Varieties of Climate Governance | Navroz Dubash

Date: 11 Feb 2020 12:30 pm — 2:00 pm
Speaker(s):
Venue: LSE, Clement House, 3.02, London WC2R 1DH

Navroz K. Dubash, Professor, Centre for Policy Research, New Delhi, will be discussing his paper Varieties of Climate Governance – Understanding the National Institutions Underpinning Climate Action

Abstract

How do states respond to the challenge of climate governance? This question has important practical policy implications but also suggests unexplored conceptual terrain. From a practical point of view, the Paris Agreement has anointed ‘nationally determined contributions’ – those emerging from national circumstances and politics – as the centrepiece of the global collective response to climate change. As this formulation suggests, the centre of gravity of the global climate response has shifted to national and sub-national scales. Yet, there is relatively little understanding of how states organize themselves internally to put together their national contributions, the forces that act on the determination of those contributions, and the factors that shape implementation possibilities. This talk will share preliminary insights from the “Varieties of Climate Governance” project, which seeks to shed light on this question through eight comparative country case studies.
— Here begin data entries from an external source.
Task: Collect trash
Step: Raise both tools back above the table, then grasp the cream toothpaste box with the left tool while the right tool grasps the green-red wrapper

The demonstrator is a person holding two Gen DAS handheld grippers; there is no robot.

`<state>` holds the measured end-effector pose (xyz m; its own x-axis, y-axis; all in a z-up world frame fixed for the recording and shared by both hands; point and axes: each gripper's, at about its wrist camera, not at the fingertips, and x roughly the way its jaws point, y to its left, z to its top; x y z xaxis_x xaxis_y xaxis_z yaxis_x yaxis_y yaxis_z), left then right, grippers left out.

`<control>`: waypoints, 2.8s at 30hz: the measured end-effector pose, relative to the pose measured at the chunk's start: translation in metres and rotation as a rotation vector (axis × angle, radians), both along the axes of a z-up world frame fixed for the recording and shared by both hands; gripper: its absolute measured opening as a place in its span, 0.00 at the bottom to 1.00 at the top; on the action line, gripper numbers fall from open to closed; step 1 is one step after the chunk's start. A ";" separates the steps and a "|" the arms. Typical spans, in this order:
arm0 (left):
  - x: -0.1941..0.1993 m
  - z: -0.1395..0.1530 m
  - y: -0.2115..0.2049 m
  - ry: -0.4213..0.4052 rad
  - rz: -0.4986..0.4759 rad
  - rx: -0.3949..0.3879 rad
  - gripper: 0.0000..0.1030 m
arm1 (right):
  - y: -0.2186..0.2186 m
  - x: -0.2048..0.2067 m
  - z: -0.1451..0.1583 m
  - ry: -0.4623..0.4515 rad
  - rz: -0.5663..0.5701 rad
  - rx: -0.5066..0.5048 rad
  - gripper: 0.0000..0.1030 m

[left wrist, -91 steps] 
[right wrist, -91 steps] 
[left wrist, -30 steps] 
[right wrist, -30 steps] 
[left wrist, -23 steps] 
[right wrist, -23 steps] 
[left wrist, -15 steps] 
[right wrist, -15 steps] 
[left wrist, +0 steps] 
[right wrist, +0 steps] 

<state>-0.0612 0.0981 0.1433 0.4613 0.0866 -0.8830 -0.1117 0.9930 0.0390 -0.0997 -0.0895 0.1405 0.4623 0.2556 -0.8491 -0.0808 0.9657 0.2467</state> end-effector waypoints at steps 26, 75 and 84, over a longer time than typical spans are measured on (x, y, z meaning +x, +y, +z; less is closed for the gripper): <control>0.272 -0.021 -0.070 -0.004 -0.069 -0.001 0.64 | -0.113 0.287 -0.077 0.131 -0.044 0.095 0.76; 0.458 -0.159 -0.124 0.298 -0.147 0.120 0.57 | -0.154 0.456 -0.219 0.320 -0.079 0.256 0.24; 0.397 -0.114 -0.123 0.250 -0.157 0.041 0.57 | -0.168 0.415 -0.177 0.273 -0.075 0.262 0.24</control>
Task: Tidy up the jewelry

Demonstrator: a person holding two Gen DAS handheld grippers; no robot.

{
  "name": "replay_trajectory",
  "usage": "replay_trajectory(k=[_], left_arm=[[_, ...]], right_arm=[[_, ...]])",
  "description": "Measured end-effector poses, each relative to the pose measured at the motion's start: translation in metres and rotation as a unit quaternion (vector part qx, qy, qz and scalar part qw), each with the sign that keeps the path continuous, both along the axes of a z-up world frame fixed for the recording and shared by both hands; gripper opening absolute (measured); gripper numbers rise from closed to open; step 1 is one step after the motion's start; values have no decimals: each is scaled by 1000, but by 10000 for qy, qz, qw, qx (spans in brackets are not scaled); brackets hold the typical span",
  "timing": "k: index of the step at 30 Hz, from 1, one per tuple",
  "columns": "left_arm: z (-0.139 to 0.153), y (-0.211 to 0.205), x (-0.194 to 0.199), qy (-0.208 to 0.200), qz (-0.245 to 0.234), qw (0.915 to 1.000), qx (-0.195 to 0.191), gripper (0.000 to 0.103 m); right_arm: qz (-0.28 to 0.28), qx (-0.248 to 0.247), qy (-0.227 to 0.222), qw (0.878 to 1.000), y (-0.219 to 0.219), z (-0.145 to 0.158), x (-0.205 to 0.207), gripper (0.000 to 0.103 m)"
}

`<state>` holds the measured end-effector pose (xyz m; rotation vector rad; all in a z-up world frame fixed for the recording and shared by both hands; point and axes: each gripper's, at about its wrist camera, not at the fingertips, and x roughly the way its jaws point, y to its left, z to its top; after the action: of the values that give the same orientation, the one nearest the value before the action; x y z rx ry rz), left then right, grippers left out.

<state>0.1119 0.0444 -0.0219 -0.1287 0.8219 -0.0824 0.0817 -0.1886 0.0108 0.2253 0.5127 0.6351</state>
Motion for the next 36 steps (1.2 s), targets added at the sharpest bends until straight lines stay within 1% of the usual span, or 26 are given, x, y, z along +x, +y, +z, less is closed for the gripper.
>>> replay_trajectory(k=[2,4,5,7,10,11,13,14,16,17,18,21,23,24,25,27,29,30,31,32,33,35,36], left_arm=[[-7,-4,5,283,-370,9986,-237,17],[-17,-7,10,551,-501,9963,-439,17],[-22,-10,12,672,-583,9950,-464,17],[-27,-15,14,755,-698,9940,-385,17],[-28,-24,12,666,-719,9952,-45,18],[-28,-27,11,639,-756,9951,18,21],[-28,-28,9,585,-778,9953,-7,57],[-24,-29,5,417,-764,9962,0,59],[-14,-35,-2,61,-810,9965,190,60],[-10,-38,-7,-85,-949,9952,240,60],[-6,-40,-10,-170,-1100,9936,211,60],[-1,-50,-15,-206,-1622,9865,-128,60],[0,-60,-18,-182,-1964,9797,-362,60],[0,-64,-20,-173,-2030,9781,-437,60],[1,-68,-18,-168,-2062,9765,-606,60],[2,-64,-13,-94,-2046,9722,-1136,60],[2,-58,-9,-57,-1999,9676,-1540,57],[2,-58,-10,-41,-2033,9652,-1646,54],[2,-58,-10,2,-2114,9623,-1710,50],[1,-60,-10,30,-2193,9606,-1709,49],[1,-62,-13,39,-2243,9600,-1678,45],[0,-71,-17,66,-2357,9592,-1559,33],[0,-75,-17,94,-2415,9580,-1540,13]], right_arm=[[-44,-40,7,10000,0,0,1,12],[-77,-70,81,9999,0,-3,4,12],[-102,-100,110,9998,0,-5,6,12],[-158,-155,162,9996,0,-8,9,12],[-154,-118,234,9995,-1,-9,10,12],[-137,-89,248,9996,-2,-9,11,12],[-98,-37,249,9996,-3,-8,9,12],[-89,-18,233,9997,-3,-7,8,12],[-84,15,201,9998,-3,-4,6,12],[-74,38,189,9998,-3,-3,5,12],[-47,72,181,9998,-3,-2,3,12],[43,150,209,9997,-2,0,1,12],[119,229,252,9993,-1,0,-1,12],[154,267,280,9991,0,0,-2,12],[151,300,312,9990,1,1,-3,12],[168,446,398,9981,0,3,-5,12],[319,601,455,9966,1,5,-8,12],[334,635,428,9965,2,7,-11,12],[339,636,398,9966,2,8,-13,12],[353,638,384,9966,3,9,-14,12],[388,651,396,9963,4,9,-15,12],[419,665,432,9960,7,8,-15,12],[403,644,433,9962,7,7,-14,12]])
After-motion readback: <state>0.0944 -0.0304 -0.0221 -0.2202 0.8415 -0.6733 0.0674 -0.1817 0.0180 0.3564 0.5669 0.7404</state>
An emergent literature provides some indicative ways forward. There are studies on proliferating climate legislation, on polycentric experiments, on the comparative politics of climate policy-making, and on emergent sub-national actions. However, with a few exceptions, a systematic study of an intermediate layer of climate institutions at the national level is yet to emerge. National institutions are likely to play several roles: institutionally interpret and operationalise alternative frames of the climate challenge; manage the policy integration challenge across line departments; mediate political pressures from competing interests; and perform bread and butter monitoring tasks. But climate institutions do not start with a blank slate. The talk therefore examines the evolution of climate institutions in historical context, as well as examining the ways in which different institutional forms work to shape, or not, climate policy and policy. I will compare important moments from cases that have resulted in institutional change, and present vignettes of attempted institutional approaches to climate governance. The overarching aim is to stimulate an empirically informed conversation about the diversity of nationally context-specific pathways to effective climate institutions.

Read the Project Concept Note

Bio

Navroz K Dubash is a Professor at the Centre for Policy Research, who has been actively engaged in global and national debates on climate change, air quality, energy and water for over 25 years.

Navroz is Coordinating Lead Author for the Intergovernmental Panel on Climate Change, and serves on the UNEP GAP Report Steering Committee. He has advised the Indian government making on climate change, energy, air and water policy for over a decade, including as a member of the committee on a Long Term Strategy for Low Carbon Development for India

His recent edited book is India in a Warming World with OUP. He was conferred the T N Khoshoo Memorial Award in 2015 for his work on climate change and his paper was awarded the Emerging Nations Award for 2018 by Environmental Research Letters.